Por estos días se actualiza, en la Argentina, la apología de la sociedad del mérito. Hayek ya pregonaba, en Camino de servidumbre (1944), que cualquier clase de planificación que estableciera así sea el mínimo límite a la libertad irrestricta del mercado, inauguraba un camino seguro hacia la pobreza y el desencanto social.
Como el liberalismo establece, en un pase mágico, que la libertad de mercado equivale a la libertad de las personas, lo que cada uno obtenga en la vida será el resultado del uso que haya hecho de su propia libertad. Si lo miramos bien, el concepto de mérito no dice otra cosa: expresa la correlación entre esfuerzos y resultados. A mayores esfuerzos, mejores resultados; a menores esfuerzos, peores resultados.

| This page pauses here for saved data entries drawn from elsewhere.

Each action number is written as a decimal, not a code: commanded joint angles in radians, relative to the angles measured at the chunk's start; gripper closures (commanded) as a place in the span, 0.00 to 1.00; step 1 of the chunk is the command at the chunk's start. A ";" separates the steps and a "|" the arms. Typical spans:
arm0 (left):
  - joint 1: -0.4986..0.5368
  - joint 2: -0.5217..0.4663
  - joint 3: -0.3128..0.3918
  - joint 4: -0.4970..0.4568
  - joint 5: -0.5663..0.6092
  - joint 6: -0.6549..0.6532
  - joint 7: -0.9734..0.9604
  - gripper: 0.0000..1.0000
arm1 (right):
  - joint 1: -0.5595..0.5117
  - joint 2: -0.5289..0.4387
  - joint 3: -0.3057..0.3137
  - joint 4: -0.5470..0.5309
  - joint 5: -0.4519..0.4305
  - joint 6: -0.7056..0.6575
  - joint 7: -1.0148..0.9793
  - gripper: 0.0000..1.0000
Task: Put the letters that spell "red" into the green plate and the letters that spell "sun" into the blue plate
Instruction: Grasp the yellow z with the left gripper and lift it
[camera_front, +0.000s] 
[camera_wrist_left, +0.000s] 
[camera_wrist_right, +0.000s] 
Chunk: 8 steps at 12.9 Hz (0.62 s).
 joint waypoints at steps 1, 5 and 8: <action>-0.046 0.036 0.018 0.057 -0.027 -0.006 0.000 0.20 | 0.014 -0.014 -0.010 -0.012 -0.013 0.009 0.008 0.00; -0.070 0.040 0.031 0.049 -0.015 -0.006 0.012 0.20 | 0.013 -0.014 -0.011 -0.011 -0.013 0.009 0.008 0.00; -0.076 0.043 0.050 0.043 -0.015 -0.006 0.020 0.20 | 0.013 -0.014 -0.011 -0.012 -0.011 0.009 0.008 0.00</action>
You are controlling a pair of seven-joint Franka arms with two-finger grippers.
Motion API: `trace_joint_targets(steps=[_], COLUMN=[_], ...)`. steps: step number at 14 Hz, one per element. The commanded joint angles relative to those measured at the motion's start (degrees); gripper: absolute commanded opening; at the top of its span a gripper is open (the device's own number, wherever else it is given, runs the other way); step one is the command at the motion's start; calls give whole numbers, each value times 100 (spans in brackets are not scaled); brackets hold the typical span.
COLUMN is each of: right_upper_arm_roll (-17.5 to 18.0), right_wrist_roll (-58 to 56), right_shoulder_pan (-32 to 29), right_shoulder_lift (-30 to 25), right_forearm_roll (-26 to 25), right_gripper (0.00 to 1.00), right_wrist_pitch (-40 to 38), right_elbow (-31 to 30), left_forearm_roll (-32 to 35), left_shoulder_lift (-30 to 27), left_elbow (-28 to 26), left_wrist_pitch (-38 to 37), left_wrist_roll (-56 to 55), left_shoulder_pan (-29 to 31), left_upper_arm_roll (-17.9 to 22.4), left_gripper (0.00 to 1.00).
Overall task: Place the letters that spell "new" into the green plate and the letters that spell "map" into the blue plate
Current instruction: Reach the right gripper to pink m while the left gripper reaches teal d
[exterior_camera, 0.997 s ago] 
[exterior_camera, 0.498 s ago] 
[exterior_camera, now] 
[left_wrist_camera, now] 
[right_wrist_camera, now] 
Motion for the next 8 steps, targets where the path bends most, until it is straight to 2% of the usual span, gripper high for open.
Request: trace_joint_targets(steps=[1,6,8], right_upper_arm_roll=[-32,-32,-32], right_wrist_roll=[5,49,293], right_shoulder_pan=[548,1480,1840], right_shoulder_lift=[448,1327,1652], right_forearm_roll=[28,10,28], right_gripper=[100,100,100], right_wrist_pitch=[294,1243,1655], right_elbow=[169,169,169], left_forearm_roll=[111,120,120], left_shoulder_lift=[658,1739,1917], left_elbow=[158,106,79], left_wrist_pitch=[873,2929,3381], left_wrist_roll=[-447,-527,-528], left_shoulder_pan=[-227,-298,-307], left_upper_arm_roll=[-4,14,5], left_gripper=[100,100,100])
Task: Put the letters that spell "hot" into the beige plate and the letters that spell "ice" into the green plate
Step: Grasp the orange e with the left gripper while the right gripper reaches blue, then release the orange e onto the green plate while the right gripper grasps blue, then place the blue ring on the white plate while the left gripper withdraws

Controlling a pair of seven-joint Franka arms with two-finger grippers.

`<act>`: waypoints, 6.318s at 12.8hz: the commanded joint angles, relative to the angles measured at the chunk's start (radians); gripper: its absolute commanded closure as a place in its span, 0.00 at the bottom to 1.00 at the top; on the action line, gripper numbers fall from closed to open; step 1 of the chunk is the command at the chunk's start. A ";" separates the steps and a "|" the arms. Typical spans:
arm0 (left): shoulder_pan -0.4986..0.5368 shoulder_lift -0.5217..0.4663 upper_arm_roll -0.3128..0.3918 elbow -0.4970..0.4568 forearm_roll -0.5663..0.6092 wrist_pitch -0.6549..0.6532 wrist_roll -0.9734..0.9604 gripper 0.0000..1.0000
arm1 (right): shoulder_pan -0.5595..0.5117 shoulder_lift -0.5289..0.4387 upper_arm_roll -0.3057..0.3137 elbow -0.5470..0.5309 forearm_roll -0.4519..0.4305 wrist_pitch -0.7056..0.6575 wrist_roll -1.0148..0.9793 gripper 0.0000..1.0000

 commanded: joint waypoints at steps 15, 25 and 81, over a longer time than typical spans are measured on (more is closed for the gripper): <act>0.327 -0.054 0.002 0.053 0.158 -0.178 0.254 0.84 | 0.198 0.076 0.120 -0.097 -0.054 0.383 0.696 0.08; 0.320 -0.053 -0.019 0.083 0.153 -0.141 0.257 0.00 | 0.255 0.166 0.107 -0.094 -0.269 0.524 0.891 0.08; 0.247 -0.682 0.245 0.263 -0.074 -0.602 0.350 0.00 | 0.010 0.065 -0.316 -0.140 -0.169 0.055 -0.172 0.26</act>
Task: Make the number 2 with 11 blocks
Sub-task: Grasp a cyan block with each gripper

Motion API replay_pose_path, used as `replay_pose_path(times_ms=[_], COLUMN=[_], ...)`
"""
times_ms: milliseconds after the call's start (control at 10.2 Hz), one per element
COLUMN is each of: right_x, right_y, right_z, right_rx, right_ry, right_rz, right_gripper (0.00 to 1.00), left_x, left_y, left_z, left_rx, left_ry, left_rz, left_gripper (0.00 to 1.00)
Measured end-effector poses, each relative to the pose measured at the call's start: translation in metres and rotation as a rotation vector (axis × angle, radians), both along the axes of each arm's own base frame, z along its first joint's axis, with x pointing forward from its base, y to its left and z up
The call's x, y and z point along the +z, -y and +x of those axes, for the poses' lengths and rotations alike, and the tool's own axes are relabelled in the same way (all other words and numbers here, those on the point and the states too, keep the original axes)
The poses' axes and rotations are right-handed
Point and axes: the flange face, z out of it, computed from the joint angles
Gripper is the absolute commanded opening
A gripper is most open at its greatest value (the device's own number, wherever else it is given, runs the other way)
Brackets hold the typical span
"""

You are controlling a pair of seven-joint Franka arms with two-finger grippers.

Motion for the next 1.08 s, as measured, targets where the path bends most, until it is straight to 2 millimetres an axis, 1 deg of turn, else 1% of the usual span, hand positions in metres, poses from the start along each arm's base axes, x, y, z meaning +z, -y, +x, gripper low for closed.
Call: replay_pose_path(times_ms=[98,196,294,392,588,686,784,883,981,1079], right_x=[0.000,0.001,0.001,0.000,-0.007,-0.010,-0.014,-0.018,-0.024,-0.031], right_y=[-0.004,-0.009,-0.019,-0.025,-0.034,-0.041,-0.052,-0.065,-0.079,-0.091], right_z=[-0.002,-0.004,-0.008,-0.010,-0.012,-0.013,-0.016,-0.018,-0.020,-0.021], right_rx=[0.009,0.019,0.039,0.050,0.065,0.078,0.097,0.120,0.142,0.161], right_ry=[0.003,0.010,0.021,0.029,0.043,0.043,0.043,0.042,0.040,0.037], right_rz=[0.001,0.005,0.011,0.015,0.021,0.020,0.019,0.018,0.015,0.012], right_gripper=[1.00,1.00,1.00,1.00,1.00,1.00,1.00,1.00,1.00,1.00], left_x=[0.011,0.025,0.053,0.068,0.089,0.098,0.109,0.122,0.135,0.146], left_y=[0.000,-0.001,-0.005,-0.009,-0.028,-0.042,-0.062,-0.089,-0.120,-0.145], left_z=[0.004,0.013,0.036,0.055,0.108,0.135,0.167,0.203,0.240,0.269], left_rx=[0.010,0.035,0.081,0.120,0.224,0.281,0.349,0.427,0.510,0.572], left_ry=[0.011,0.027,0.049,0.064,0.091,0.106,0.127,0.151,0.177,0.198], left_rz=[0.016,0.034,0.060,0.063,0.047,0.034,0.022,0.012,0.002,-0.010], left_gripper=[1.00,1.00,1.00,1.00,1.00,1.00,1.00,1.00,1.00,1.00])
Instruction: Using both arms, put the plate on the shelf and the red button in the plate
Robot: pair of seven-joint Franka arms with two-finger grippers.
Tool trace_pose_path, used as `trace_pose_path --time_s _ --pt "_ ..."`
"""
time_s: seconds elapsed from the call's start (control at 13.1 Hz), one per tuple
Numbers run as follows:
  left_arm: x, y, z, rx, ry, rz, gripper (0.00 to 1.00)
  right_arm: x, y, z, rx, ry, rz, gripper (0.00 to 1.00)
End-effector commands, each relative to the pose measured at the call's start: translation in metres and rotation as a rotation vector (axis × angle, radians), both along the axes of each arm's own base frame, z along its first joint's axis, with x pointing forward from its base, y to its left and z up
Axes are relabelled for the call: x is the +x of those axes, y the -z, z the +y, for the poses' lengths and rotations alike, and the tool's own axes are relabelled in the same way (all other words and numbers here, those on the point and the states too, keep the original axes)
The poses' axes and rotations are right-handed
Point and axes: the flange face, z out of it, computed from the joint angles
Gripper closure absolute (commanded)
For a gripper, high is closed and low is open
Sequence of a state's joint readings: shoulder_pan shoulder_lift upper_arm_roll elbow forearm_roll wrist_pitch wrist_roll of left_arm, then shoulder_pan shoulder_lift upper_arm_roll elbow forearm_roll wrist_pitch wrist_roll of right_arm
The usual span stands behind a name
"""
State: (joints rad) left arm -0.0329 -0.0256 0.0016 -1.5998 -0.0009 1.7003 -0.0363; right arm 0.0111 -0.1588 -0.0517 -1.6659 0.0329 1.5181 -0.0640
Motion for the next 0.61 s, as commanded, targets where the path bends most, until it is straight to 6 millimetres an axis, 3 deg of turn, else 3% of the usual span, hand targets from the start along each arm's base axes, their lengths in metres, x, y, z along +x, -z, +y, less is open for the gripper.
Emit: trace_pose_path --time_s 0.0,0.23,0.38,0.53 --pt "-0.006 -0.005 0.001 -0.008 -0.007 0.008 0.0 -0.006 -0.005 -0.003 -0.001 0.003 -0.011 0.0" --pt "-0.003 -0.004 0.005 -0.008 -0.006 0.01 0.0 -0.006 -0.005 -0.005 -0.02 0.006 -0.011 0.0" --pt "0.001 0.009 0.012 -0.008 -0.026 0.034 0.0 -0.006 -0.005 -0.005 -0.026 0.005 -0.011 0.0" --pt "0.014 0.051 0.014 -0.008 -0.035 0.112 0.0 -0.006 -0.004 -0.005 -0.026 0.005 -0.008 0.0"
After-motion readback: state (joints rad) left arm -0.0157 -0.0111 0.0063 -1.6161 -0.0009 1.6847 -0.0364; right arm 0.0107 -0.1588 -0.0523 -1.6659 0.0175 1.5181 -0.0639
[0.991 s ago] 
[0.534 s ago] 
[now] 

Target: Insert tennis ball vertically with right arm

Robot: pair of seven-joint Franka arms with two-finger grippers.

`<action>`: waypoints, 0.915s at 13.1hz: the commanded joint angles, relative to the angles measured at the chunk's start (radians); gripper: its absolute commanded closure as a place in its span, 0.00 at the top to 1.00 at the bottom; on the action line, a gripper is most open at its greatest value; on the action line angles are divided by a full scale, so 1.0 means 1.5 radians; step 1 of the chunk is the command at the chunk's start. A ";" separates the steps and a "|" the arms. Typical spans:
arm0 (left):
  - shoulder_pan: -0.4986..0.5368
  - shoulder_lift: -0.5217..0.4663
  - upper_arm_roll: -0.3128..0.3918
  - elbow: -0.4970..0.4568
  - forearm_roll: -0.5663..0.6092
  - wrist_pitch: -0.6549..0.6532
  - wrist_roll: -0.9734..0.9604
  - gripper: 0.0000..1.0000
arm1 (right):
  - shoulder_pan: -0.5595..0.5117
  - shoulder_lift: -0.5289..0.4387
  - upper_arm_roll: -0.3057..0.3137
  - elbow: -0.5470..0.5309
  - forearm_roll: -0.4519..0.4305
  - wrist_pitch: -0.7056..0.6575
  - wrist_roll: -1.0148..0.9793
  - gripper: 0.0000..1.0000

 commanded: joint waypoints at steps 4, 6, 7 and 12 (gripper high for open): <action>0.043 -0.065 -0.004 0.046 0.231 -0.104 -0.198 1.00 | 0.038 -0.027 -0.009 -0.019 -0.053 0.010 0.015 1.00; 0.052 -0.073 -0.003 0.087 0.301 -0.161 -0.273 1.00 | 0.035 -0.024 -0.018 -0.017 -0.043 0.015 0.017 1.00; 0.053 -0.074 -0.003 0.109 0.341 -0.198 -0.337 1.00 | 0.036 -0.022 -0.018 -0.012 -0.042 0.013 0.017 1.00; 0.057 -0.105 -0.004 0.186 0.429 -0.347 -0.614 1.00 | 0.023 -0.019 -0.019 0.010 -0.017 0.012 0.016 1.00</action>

La idea del mérito como explicación de la suerte social se ha impuesto, sobre esa base, como una evidencia para nuestra época. Tiene la seducción que siempre ha ejercido sobre el espíritu humano la posibilidad de enlazar causas con consecuencias, droga que mantiene con vida a la ciencia y también a parte de la filosofía.
Esta fascinación que lo seres humanos sentimos por anticiparnos al por venir es la que ha garantizado el éxito, desde antiguo, de la astrología, los horóscopos y los profetas: en una vida tan efímera y azarosa poder predecir el futuro siempre ha sido una ventaja considerable. No hay por qué renunciar a ella.
Pero la vida de los conceptos es muy distinta a la de la existencia real, en este caso, de las personas. La idea del mérito, como un sol, ilumina la mitad del universo, dejando a la otra mitad en las sombras, y hace de esa realidad, así mutilada, la verdad universal. Una sociedad basada en el mérito no es buena o mala éticamente, es, principalmente, falsa como posibilidad histórica.
Todo funciona bien mientras el que realiza grandes esfuerzos obtiene buenos resultados sociales y aquellos menos esforzados alcanzan resultados más modestos o sencillamente malos: esas dos situaciones confirman la teoría del mérito como organizador social. Pero ¿cuál es la otra mitad del universo que queda en las sombras?
Usted la conoce y la ha visto muchas veces en la vida. Allí habitan los que, realizando pocos esfuerzos, obtienen excelentes resultados, ya sea producto de la riqueza acumulada por sus antepasados o por su pertenencia a grupos privilegiados; y están también los que se esfuerzan considerablemente y alcanzan resultados paupérrimos, ya sea por su pertenencia social, recursos culturales o sencillamente falta de acceso a oportunidades.
Pero claro que los cultores de la sociedad del mérito no desconocen estas realidades, sólo que las interpretan de manera equivocada y, en ocasiones, aviesa. En vez de pensar en profundidad qué significan estos contraejemplos, resuelven su perplejidad afirmando nuevamente la mitad del universo por ellos reconocido. Dirían algo así como que el que obtuvo malos resultados no se esforzó lo suficiente y el que los obtuvo buenos, algo habrá hecho para merecerlo.
Hace 2.500 años un señor llamado Aristóteles, que vivió muy preocupado por identificar los razonamientos correctos, ya había descubierto que este tipo de aseveraciones eran falsas de toda falsedad. En la historia de la lógica se le puso nombre: falacia de afirmación del consecuente. “Si usted hace los esfuerzos necesarios, entonces tendrá una buena vida. ¡Ah! ¿No tiene una buena vida? Usted no se ha esforzado lo suficiente”.
Llevémoslo a otro ejemplo: “Usted tiene una mano lastimada porque lo mordió un perro. ¡Ah! ¿Usted no tiene una mano lastimada? Entonces no lo mordió ningún perro”. En este ejemplo no quedan dudas de que un perro lo pudo haber mordido en la pierna, en un glúteo o en cualquier otra parte que no sea la mano. Tener la mano sana no permite afirmar que no fue mordido, de la misma manera que obtener malos resultados del conjunto de intercambios sociales no permite afirmar que la persona no ha hecho los esfuerzos suficientes.
Cuando la medicina equivoca el diagnóstico, el paciente no mejora; cuando los cálculos matemáticos están mal hechos, el cohete se estrella; cuando las dinámicas sociales se explican a partir de razonamientos falsos, el futuro de los grupos humanos es penoso y la mayoría de las trayectorias individuales sufren las consecuencias.
La adicción a una verdad es mala, porque impide cambiar. La adicción a una falsedad es peor porque, antes o después, lleva a la muerte, de una persona, de una sociedad, de un planeta.